Task instructions: Would you print out all of the data exactly and keep the pictures out of it?

────────────────

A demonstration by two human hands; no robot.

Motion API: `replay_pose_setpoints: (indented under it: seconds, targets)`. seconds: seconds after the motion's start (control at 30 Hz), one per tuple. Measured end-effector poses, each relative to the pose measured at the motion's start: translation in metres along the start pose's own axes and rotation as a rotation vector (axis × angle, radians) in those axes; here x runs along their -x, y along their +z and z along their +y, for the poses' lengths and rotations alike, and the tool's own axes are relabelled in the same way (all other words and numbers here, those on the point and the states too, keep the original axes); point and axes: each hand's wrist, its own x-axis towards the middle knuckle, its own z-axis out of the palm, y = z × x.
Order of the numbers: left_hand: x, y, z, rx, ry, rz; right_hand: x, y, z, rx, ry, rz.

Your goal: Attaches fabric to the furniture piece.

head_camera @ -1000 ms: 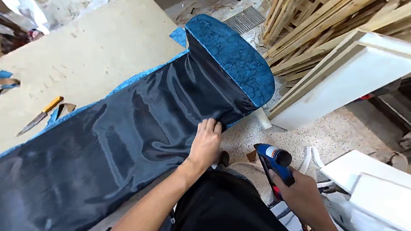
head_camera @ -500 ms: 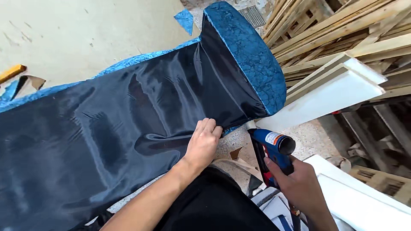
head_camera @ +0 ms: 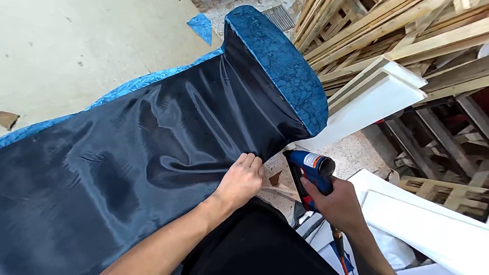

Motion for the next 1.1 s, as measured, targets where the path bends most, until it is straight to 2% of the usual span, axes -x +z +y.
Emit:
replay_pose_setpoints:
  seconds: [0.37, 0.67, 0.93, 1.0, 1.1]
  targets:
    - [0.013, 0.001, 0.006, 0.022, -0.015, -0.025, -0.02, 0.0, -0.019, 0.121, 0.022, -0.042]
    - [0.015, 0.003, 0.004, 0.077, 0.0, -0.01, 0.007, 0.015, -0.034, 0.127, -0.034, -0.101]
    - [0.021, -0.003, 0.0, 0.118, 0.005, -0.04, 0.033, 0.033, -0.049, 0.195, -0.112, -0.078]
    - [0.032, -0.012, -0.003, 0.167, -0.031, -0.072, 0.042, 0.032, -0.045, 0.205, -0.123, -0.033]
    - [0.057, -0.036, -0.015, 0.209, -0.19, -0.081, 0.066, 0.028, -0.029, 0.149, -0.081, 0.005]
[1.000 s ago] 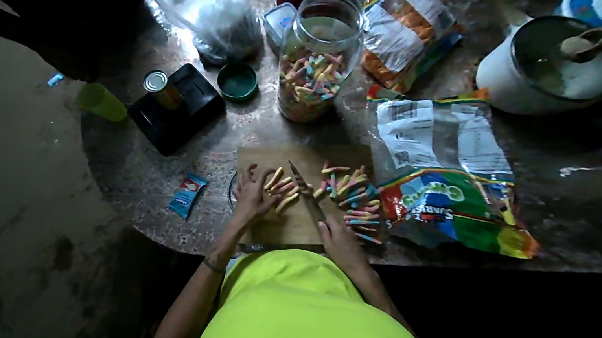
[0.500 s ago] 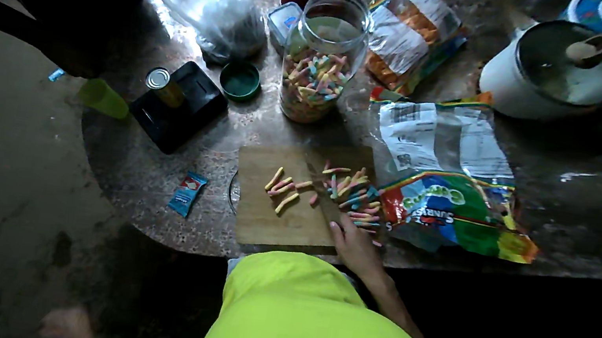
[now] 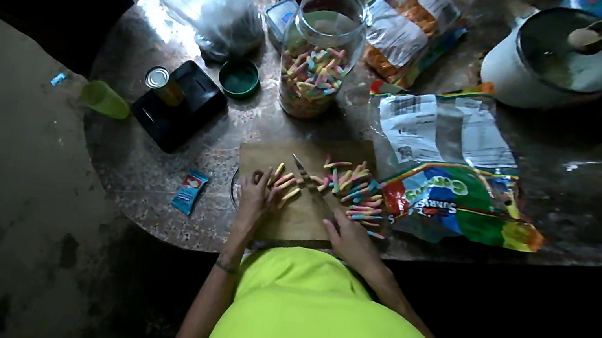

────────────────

Output for this exercise:
A demonstration by two human hands; no robot.

Motion API: `replay_pose_setpoints: (indented under it: seconds, targets)`. seconds: seconds after the motion's start (control at 30 Hz), one per tuple. Measured end-effector poses, each relative to the pose measured at the motion's start: translation in metres along the start pose's own axes and rotation as a rotation vector (axis × angle, radians) in those axes; here x runs along their -x, y along their +z and z along their +y, for the poses' lengths and rotations alike, and the tool's own axes are relabelled in the same way (all other words and numbers here, those on the point and the states too, keep the original axes); point and axes: each hand's wrist, its own x-axis towards the middle knuckle, its own z-axis out of the palm, y = z × x.
Order of the numbers: left_hand: x, y, z, rx, ry, rz; right_hand: x, y, z, rx, ry, rz.

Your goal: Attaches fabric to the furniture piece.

head_camera @ -1000 ms: 
head_camera @ -500 ms: 
head_camera @ +0 ms: 

Motion for the next 1.1 s, as measured, targets where the path bends most, until it is straight to 2% of the usual span, axes -x +z +y.
Emit:
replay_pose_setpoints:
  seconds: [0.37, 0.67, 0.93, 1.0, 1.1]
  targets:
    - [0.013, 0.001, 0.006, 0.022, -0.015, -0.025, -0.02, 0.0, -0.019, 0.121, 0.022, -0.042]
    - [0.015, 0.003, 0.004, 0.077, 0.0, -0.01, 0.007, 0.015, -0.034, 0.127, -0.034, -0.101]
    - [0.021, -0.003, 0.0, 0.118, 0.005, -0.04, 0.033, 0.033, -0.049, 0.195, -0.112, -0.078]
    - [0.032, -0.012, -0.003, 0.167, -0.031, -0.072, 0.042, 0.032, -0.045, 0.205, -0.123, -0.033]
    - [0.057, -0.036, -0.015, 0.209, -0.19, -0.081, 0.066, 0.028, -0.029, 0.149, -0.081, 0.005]
[1.000 s ago] 
[0.500 s ago] 
[now] 

No additional answer is needed here.